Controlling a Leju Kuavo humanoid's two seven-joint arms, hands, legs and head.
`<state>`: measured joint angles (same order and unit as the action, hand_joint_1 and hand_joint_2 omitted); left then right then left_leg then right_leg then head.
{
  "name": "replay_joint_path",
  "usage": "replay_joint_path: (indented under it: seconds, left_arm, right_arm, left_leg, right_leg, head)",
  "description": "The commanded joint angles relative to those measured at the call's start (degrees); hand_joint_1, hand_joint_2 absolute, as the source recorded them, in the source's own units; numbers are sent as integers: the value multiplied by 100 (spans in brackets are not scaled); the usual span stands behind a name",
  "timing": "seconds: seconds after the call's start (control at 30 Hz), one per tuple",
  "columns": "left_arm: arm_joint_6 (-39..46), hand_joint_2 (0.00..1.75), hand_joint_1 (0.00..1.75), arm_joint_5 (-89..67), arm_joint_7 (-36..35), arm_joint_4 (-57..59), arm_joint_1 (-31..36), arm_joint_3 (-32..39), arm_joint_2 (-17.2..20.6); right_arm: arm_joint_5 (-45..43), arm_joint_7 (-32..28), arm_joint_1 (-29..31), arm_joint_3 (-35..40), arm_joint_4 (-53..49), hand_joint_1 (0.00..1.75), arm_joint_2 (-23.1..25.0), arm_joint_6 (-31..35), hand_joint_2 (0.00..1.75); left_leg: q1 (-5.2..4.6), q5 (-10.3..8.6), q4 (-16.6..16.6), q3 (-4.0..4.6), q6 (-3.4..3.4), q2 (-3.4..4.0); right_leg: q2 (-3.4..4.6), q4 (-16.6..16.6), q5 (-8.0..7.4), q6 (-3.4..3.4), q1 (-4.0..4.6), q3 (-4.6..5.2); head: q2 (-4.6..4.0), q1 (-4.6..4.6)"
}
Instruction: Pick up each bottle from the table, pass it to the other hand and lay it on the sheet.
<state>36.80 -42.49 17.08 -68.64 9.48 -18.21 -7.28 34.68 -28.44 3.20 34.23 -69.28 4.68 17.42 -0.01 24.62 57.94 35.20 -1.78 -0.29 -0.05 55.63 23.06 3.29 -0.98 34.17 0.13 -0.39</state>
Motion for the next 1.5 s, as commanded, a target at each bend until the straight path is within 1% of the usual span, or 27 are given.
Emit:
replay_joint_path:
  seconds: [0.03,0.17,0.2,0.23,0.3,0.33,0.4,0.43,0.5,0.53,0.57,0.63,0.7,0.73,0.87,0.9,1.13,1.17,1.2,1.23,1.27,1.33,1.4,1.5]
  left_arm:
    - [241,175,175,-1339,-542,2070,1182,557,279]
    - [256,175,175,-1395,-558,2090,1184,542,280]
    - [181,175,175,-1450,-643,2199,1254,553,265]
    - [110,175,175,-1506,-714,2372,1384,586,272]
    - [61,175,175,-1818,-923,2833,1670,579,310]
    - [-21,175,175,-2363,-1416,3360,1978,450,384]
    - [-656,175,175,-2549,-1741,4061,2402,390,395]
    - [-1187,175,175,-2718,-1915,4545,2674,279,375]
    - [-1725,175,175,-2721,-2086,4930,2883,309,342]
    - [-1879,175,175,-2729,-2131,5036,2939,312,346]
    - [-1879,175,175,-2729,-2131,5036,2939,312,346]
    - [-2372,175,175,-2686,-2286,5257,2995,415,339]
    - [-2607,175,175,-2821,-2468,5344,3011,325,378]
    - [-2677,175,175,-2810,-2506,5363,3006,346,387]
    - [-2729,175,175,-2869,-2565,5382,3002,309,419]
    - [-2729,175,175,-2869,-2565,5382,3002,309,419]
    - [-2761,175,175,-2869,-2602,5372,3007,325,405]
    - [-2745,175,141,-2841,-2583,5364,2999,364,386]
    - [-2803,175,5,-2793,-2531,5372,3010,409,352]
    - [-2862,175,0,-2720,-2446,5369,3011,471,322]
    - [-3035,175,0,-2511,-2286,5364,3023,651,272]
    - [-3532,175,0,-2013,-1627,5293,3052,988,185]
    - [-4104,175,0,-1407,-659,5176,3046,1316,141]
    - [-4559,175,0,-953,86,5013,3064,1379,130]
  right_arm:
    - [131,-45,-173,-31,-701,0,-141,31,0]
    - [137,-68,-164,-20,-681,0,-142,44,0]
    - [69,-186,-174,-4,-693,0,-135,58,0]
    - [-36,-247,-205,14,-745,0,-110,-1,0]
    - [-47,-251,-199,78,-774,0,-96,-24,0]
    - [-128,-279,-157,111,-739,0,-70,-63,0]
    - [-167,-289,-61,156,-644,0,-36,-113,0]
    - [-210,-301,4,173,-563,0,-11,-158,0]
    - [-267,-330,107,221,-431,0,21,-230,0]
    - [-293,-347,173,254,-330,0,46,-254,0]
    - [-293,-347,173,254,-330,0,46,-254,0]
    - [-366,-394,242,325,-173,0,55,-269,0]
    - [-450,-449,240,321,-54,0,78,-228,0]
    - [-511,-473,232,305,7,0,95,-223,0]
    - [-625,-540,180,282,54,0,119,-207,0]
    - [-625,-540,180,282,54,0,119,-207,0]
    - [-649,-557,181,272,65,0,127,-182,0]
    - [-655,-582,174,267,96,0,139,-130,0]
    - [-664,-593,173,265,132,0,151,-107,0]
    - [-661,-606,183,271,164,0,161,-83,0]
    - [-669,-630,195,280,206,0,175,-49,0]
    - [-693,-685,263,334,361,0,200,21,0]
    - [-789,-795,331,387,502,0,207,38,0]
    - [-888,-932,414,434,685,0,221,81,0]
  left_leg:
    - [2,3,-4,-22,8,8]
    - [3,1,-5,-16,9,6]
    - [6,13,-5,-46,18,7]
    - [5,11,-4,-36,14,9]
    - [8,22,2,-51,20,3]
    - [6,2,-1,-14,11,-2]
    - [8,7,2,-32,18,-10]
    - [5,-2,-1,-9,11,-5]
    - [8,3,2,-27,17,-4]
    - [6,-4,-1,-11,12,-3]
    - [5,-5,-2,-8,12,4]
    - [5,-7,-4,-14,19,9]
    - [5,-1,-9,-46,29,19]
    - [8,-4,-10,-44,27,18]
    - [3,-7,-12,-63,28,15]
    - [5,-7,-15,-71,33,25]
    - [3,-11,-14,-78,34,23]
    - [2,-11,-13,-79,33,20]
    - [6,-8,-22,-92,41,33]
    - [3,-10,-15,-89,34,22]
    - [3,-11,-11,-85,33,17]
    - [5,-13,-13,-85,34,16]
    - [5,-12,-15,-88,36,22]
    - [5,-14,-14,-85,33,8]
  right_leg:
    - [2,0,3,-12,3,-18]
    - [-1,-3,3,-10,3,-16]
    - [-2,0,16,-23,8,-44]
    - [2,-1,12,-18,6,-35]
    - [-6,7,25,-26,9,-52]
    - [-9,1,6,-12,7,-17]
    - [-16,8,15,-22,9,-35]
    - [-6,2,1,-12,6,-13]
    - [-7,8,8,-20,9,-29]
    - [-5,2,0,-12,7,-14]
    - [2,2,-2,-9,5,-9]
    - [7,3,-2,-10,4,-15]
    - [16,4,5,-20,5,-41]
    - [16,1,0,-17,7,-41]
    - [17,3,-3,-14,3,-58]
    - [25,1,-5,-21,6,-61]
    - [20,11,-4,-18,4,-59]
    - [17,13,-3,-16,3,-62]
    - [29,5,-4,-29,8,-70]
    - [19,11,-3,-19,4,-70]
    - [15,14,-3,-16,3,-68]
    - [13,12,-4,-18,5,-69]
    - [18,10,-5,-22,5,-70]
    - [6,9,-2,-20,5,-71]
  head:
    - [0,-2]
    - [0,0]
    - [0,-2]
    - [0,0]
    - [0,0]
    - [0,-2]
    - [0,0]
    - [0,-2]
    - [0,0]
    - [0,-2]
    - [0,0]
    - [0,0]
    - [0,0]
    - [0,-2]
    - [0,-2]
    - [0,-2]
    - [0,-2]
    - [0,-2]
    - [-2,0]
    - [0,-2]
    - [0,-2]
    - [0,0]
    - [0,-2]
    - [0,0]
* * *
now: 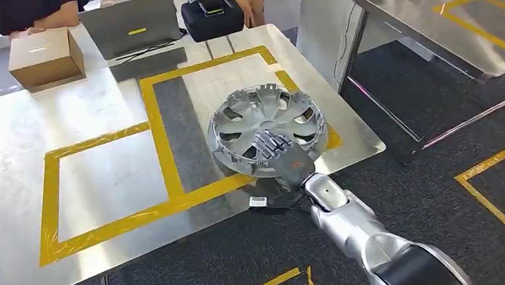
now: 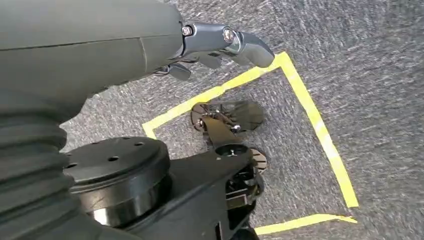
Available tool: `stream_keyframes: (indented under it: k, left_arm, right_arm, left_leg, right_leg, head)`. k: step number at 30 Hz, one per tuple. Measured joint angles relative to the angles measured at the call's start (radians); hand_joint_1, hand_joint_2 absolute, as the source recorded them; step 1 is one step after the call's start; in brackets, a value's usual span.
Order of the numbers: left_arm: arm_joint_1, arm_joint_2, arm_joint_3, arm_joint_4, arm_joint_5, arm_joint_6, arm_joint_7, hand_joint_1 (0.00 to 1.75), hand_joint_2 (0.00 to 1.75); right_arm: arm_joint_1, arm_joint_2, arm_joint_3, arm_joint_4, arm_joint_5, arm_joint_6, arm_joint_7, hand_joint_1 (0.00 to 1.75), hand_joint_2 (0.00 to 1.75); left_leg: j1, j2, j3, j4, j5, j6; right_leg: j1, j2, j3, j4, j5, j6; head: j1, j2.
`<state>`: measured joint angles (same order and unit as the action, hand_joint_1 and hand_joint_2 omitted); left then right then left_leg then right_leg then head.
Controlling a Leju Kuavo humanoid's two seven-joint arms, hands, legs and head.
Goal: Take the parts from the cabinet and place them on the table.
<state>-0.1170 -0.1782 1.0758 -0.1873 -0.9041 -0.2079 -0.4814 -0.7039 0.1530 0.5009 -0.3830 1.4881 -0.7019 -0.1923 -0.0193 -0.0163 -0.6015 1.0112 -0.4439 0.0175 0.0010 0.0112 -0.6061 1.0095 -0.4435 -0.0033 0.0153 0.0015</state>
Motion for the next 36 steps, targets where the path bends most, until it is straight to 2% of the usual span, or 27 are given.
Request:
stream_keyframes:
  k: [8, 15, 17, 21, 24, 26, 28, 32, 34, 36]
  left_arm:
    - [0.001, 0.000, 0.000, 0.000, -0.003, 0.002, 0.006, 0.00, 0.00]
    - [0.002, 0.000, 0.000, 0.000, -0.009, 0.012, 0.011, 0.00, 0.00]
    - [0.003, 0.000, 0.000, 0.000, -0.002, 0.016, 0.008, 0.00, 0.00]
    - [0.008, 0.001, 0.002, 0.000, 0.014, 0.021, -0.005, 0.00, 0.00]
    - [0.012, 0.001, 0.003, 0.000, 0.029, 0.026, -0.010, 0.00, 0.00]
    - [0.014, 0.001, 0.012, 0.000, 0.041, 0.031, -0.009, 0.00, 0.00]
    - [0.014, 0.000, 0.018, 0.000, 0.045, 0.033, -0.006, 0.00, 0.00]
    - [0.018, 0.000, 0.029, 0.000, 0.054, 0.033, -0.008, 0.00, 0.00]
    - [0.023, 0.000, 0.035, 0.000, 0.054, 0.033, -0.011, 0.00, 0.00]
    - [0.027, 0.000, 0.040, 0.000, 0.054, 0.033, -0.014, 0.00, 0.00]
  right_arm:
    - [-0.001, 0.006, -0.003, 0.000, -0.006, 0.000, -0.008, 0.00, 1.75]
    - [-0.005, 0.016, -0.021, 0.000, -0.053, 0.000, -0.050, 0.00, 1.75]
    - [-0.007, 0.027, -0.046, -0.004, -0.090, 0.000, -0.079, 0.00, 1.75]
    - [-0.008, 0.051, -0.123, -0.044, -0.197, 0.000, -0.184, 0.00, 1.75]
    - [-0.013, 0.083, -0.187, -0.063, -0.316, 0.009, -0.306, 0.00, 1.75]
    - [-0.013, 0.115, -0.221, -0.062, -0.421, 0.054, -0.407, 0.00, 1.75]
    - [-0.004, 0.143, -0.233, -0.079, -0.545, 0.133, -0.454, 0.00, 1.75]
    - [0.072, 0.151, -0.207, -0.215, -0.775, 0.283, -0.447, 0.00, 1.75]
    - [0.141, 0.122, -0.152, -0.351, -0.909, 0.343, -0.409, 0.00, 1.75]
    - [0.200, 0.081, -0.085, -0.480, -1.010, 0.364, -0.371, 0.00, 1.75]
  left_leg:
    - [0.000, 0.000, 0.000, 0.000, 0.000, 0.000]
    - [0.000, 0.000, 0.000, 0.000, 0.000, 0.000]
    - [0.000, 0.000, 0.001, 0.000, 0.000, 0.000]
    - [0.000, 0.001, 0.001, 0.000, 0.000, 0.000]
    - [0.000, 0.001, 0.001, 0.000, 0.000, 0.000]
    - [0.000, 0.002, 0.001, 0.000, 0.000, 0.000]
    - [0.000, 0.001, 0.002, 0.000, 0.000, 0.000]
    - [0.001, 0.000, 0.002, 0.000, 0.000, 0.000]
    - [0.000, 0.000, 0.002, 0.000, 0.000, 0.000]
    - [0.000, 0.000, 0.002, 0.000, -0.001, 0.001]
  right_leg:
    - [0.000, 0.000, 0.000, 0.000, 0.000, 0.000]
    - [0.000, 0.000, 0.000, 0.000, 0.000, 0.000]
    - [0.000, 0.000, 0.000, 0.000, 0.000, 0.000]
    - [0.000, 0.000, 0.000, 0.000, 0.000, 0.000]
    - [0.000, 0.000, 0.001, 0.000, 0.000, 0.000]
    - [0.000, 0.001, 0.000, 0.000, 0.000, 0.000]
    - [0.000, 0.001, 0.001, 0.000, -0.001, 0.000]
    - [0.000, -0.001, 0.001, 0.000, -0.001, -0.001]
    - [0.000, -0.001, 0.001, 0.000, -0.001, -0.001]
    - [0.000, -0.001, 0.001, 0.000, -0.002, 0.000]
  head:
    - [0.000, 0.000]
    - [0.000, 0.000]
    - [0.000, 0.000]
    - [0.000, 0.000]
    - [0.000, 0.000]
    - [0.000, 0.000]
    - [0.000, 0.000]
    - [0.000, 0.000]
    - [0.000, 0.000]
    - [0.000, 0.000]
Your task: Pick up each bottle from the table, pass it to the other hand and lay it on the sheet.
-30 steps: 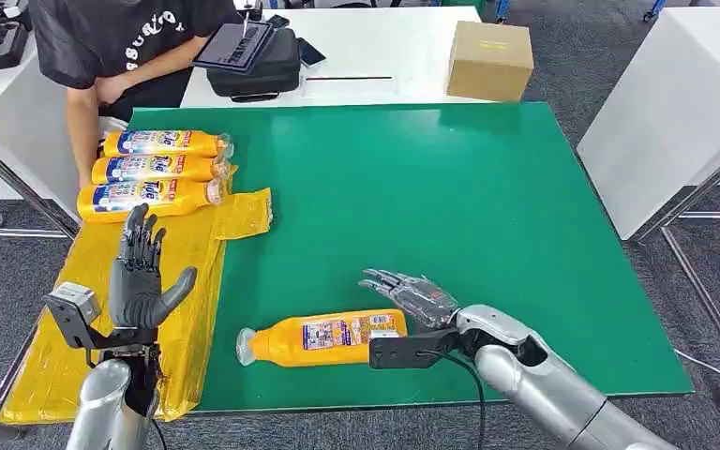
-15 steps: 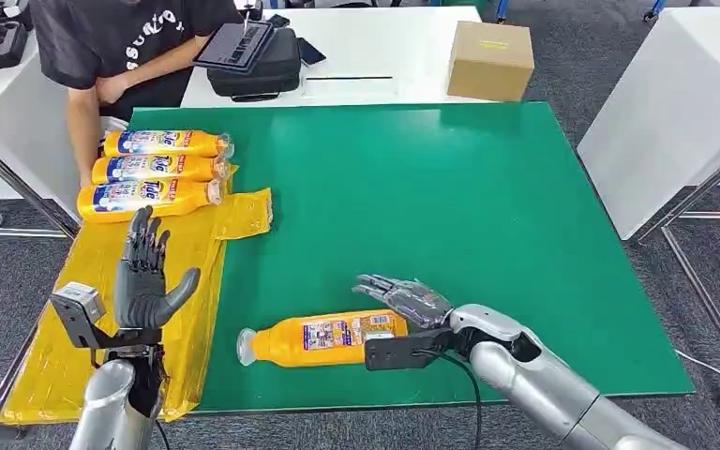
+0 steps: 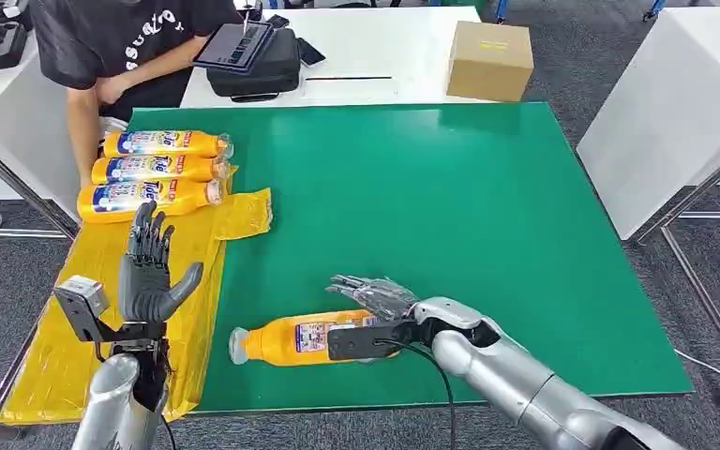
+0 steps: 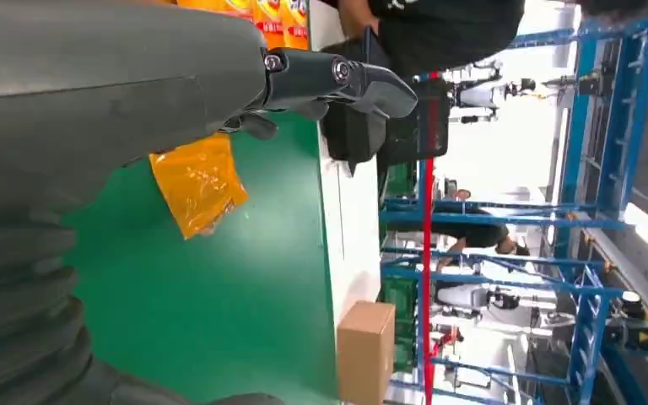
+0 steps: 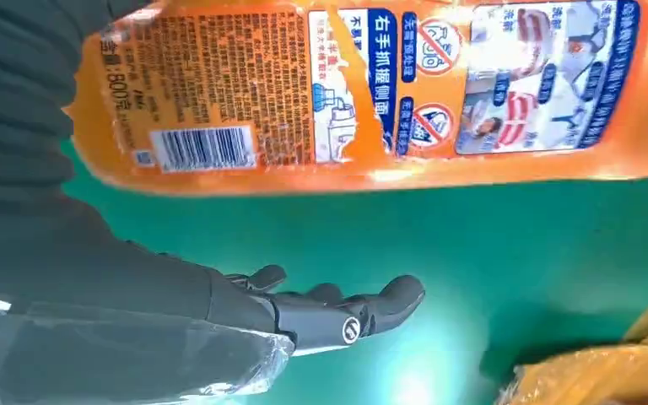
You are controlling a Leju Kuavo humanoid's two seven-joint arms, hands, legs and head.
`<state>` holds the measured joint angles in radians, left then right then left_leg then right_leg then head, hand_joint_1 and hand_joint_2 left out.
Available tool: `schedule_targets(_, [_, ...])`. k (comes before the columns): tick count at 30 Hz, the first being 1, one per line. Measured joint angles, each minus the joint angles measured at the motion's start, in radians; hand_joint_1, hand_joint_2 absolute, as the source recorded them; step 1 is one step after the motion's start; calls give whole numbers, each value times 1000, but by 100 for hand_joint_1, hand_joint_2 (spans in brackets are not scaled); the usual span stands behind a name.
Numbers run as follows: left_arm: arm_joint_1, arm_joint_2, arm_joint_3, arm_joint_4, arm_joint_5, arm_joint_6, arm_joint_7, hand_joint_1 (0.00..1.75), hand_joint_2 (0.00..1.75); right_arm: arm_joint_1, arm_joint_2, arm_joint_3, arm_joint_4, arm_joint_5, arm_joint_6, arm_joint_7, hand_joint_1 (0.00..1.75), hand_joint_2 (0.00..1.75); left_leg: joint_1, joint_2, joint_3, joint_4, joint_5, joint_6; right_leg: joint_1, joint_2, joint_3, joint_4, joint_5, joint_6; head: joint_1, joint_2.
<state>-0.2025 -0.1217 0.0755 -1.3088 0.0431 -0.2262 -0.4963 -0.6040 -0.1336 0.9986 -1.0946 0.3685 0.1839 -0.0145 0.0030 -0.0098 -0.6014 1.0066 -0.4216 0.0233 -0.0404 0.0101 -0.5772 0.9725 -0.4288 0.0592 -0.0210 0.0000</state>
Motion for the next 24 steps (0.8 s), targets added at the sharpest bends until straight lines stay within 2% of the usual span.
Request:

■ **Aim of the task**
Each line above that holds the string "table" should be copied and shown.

■ **Solution**
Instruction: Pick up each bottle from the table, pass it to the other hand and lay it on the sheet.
Goal: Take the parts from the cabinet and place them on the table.
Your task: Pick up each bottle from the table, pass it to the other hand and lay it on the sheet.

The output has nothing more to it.